Work to be completed: In the entries below, find the line with "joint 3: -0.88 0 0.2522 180" and the line with "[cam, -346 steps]". Reproduce those two lines and every line between them exactly, and nothing more.

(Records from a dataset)
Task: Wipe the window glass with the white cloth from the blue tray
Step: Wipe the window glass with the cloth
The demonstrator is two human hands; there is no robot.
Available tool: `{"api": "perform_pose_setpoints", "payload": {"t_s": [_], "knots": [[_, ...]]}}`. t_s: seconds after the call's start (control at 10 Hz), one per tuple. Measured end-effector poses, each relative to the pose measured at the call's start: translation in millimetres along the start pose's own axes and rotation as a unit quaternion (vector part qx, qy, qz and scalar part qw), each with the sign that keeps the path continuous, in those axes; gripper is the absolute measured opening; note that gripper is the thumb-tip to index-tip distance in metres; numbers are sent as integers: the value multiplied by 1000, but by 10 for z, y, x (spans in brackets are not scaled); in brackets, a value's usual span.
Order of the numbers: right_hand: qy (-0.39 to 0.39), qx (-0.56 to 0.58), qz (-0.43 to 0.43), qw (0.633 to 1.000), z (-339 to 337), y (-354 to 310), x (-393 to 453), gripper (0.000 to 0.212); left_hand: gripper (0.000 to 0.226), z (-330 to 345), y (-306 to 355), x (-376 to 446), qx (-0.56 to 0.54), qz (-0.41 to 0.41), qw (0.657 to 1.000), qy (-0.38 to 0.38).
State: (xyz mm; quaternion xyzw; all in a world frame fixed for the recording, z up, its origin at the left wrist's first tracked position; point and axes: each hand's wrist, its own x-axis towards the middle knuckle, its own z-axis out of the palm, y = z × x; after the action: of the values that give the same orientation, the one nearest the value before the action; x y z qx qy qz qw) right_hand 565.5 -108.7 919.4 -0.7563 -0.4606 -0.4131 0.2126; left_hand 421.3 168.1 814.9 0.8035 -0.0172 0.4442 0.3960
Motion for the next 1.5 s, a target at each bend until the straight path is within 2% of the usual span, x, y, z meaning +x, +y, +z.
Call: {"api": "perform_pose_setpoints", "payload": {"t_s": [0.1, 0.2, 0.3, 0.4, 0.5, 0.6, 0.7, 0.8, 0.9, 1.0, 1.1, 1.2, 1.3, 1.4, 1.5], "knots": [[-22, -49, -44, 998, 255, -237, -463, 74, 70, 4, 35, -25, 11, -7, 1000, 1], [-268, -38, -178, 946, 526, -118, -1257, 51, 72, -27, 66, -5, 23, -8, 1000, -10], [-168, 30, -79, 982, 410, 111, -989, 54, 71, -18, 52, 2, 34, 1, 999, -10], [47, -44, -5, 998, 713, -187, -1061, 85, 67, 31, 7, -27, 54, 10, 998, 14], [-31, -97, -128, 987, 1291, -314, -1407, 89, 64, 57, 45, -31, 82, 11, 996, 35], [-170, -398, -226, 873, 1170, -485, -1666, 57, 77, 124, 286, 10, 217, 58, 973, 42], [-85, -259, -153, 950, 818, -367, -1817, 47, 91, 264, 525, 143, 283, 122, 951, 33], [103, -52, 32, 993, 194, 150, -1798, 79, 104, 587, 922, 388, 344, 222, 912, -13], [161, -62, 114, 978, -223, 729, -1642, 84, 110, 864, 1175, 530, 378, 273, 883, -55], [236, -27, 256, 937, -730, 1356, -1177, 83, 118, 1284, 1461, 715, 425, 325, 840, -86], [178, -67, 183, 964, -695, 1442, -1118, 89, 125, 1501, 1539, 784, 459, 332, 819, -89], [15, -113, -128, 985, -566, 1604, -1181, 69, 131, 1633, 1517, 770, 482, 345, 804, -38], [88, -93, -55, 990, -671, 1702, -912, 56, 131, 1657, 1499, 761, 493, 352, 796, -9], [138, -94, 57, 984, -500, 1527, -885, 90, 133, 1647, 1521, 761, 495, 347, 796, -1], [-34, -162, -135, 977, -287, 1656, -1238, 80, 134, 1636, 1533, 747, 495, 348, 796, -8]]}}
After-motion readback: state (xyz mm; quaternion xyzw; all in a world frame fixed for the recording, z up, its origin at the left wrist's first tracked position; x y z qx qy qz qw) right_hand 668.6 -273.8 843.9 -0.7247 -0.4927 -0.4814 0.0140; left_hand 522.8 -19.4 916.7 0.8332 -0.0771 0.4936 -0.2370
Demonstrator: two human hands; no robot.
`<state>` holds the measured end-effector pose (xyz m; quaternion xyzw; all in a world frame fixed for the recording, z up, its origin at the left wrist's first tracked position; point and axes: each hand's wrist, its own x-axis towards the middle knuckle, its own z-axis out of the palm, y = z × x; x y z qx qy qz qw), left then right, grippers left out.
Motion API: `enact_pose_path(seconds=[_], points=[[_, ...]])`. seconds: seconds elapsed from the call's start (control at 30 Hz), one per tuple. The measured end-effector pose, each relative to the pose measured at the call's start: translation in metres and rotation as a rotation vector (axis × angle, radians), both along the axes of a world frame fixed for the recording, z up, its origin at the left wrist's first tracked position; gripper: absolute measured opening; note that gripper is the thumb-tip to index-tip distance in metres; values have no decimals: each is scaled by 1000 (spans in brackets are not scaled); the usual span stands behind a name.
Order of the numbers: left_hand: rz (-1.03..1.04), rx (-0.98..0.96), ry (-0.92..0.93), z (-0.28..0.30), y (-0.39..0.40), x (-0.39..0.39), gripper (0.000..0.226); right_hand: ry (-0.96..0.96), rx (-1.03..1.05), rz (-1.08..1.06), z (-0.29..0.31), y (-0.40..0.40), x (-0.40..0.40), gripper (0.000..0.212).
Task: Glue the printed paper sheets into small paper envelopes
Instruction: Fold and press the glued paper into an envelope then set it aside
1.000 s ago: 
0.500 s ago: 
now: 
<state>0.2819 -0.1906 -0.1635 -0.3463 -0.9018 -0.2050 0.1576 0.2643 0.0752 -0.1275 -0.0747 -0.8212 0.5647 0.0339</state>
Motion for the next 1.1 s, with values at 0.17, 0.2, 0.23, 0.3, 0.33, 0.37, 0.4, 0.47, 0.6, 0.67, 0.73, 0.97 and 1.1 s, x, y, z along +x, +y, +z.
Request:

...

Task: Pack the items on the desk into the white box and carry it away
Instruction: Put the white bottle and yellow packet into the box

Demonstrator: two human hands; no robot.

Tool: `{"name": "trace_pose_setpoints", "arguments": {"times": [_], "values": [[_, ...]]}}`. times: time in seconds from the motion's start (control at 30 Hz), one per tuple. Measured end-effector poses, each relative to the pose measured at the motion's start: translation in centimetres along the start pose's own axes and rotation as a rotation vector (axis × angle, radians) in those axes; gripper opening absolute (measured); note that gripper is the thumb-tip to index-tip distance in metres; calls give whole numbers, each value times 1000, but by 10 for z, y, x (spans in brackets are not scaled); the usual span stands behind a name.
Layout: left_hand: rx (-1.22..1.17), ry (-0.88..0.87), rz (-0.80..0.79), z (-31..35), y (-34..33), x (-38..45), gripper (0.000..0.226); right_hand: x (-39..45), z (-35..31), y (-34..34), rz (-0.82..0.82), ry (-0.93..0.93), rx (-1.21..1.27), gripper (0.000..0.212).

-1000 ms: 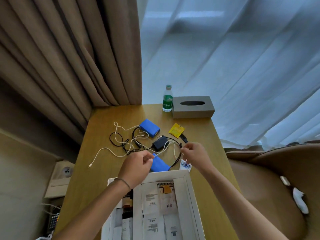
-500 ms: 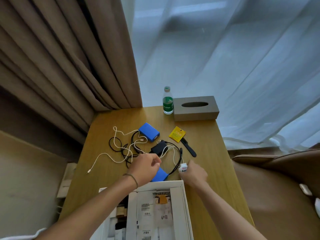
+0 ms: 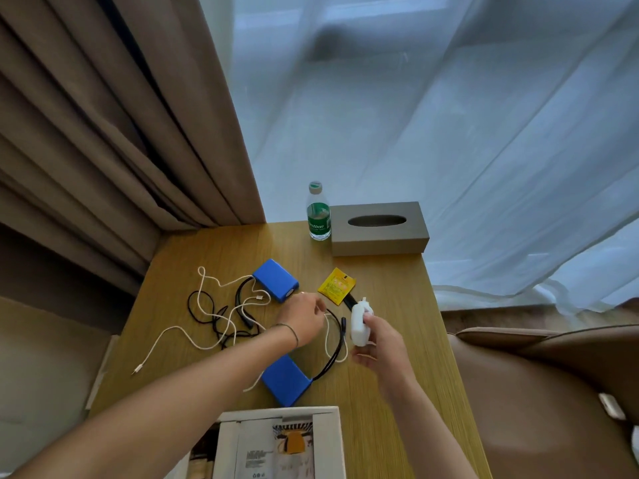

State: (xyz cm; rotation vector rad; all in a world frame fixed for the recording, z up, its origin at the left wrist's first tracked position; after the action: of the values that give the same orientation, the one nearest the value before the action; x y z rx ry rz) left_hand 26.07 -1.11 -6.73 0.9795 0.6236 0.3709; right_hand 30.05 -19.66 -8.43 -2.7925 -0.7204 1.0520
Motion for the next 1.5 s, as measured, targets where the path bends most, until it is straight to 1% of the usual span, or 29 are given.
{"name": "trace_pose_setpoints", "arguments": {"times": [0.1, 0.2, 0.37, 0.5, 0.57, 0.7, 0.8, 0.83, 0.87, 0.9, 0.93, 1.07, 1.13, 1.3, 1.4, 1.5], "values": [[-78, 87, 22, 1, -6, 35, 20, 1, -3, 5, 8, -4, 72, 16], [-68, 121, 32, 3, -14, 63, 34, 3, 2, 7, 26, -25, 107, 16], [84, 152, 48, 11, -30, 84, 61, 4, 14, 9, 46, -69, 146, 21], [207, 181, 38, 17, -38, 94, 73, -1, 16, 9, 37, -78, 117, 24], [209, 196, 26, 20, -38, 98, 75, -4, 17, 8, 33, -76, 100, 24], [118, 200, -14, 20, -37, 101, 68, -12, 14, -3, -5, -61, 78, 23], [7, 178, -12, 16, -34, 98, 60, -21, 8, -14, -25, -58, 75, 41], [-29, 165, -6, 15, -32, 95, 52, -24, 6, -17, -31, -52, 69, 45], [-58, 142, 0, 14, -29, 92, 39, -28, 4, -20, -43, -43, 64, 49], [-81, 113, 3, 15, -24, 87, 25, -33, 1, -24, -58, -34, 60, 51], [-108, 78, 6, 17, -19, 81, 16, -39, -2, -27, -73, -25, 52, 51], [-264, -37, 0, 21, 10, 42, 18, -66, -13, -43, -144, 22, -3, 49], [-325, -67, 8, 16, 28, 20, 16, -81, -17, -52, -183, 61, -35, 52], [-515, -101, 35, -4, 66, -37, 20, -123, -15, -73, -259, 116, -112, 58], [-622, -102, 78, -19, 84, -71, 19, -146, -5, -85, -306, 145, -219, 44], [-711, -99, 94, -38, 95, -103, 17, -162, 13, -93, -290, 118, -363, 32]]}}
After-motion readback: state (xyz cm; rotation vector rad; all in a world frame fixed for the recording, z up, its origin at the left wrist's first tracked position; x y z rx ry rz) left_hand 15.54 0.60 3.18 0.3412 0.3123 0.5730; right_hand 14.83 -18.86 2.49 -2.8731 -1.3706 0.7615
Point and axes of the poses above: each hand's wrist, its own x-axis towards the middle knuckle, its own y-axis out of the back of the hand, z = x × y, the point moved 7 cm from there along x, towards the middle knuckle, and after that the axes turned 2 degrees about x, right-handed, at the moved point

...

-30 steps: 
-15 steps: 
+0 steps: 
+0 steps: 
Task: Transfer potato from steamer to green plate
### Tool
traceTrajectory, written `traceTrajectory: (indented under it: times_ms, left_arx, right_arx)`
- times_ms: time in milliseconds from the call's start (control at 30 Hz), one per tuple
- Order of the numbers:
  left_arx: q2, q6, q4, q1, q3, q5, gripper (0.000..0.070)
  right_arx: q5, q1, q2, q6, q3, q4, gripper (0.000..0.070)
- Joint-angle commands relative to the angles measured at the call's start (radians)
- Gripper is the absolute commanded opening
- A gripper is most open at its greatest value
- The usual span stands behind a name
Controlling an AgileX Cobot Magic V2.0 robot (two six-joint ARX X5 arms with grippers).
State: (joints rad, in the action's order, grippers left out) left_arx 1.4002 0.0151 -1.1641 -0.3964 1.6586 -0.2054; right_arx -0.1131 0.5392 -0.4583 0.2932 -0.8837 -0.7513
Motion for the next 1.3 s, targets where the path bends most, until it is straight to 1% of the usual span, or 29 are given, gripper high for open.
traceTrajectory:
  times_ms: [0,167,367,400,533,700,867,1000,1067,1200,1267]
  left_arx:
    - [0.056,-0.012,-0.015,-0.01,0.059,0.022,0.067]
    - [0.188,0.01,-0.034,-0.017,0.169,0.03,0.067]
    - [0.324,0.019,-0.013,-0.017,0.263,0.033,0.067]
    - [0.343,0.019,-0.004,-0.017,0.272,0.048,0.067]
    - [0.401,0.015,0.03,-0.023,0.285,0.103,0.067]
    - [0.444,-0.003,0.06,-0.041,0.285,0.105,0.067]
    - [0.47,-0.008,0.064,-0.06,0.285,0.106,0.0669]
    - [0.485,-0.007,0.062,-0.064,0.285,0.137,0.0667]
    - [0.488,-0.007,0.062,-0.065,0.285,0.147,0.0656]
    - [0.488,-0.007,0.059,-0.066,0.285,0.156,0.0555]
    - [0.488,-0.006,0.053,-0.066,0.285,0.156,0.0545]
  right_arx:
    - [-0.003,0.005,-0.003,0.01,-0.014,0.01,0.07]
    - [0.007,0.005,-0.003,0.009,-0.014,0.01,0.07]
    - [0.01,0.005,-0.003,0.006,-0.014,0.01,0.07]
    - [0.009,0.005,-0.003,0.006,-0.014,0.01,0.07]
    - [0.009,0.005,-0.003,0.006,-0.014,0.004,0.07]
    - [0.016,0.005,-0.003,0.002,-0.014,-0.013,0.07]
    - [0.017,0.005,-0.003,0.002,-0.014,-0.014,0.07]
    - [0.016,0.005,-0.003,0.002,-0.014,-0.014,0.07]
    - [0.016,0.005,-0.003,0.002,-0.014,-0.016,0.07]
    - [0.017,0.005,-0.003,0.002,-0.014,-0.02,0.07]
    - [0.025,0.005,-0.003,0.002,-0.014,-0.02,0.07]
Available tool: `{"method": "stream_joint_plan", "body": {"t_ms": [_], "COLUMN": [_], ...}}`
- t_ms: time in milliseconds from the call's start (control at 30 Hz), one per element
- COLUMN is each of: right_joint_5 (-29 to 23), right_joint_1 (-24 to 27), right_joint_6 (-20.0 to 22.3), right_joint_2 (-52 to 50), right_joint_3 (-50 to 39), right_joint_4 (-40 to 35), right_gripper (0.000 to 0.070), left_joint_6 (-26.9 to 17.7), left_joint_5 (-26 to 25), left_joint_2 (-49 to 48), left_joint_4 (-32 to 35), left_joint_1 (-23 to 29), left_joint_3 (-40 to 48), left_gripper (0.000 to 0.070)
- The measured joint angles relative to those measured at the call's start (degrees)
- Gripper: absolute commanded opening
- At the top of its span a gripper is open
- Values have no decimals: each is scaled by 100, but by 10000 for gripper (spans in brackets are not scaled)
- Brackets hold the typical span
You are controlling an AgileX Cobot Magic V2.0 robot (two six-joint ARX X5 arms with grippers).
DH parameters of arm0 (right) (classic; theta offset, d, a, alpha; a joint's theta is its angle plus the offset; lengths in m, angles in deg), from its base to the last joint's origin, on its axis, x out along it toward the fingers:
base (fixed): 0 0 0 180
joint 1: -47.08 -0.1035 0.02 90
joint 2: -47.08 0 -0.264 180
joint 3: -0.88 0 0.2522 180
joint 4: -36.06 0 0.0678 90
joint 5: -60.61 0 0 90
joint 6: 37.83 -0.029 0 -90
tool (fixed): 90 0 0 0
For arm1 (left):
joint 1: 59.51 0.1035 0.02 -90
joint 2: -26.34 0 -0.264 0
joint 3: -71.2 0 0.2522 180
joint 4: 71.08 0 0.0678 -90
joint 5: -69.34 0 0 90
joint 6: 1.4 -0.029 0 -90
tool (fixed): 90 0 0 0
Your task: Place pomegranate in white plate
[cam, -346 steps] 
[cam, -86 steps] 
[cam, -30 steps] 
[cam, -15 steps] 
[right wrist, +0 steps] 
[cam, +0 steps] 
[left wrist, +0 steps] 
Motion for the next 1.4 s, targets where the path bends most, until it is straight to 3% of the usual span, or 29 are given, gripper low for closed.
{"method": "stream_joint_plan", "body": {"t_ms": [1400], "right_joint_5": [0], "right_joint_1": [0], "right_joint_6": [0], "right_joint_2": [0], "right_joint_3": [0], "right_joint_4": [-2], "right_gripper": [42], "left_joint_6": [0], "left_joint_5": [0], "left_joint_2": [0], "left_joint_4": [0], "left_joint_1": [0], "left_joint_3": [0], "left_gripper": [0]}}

Answer to this task:
joint 3: -0.88 0 0.2522 180
joint 4: -36.06 0 0.0678 90
joint 5: -60.61 0 0 90
joint 6: 37.83 -0.029 0 -90
tool (fixed): 90 0 0 0
For arm1 (left):
joint 1: 59.51 0.1035 0.02 -90
joint 2: -26.34 0 -0.264 0
joint 3: -71.2 0 0.2522 180
joint 4: 71.08 0 0.0678 -90
joint 5: -69.34 0 0 90
joint 6: 1.4 -0.029 0 -90
tool (fixed): 90 0 0 0
Your task: Place pomegranate in white plate
[cam, -346 steps] 

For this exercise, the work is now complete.